DeFi Threatened by Smart Contract Exploit?
Decentralized finance relies on Ethereum-based smart contracts, and this raised the question of bailing out funds in case of an exploit.
The trend of decentralized finance means more and more funds are sent to smart contracts for various organizations. The most prominent one, Maker DAO, kept gathering millions of ETH as collateral, and prepares to accept multiple coins for holding.
But while the organization was growing, the smart contract also held a risky vulnerability. Recently, a bug reporter on HackerOne found a critical vulnerability that could steal the entire collateral during liquidation. The bug affected the protocol for multi-collateral DAI. So far, there is no information on the ETH collateral, and the Maker smart contract.
“A lack of validation in the method flip.kick allows an attacker to create an auction with a fake bid value,” stated the HackerOne report. “Since the end contract trusts that value, it can be exploited to issue any amount of free Dai during liquidation. That Dai can then be immediately used to obtain all collateral stored in the end contract.”
The opportunity to steal funds from a contract also raised the issue of bailing out the organizations. Vitalik Buterin, co-founder of Ethereum, posted a poll on the issue.

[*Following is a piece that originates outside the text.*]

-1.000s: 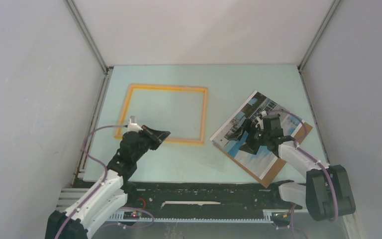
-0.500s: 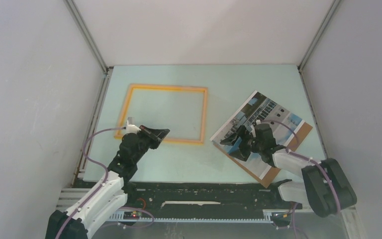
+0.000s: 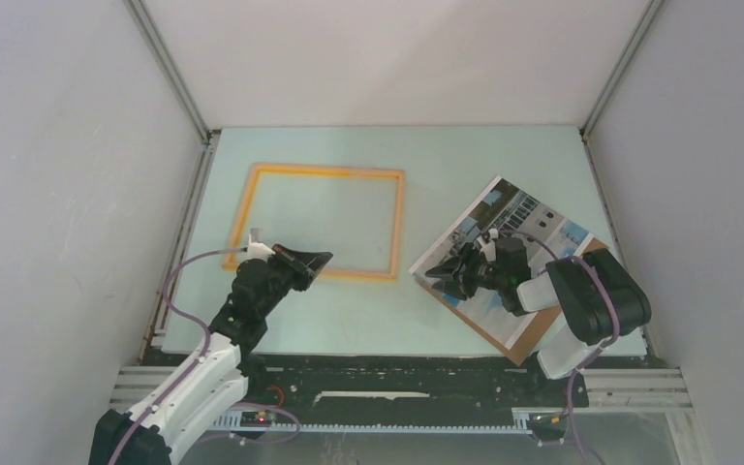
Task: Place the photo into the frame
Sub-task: Pick up the photo frame item at the center of the board.
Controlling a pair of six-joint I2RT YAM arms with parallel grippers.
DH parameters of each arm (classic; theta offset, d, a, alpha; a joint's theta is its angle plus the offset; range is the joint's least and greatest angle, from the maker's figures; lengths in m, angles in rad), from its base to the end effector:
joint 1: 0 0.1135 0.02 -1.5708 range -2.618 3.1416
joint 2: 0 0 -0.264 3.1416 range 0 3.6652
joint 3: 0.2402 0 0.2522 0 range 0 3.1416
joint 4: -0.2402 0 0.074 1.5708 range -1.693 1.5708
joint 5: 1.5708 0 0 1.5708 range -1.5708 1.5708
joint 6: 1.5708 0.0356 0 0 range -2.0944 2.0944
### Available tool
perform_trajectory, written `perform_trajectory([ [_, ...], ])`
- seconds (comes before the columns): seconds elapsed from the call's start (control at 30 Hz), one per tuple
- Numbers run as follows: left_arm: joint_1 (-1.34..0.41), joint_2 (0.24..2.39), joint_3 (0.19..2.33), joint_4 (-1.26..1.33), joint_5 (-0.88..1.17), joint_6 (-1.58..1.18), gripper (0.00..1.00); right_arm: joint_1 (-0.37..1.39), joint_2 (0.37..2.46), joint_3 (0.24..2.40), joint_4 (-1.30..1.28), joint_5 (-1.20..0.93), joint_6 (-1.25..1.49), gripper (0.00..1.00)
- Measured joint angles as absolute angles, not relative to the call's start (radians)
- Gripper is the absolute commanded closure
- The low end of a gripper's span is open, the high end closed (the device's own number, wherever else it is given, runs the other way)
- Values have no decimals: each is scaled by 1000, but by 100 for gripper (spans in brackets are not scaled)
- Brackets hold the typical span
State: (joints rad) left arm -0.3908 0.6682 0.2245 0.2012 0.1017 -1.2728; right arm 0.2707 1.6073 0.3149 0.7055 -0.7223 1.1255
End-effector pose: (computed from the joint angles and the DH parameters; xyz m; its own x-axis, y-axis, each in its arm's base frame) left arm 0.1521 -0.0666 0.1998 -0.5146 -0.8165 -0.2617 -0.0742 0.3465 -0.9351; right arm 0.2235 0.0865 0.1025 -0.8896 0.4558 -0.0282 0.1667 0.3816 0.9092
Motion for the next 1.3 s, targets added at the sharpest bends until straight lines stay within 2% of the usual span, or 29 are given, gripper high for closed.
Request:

The majority of respondents, both to Buterin’s tweet, and a similar poll by Vlad Zamfir, suggest that a bailout should not be an option.
The potential for losses for ETH-based DeFi schemes may be significant, and no bailout is coming in case any coins are lost or syphoned off. The returns from exchange-based lending schemes are thus less risky, as the balances are not kept in a smart contract.
The Eth2Dai smart contract is the ninth most active, while Maker moved to position 22 from top gas burners on the Ethereum network. But other contracts compete for attention, and may create trouble for DeFi, when the network is overloaded.
ETH is currently trading at around $184.14, relatively stagnant, despite expectations for a move above $225 if BTC rallies continue. Still, using ETH as collateral has additional risks, and may hurt the coin’s reputation.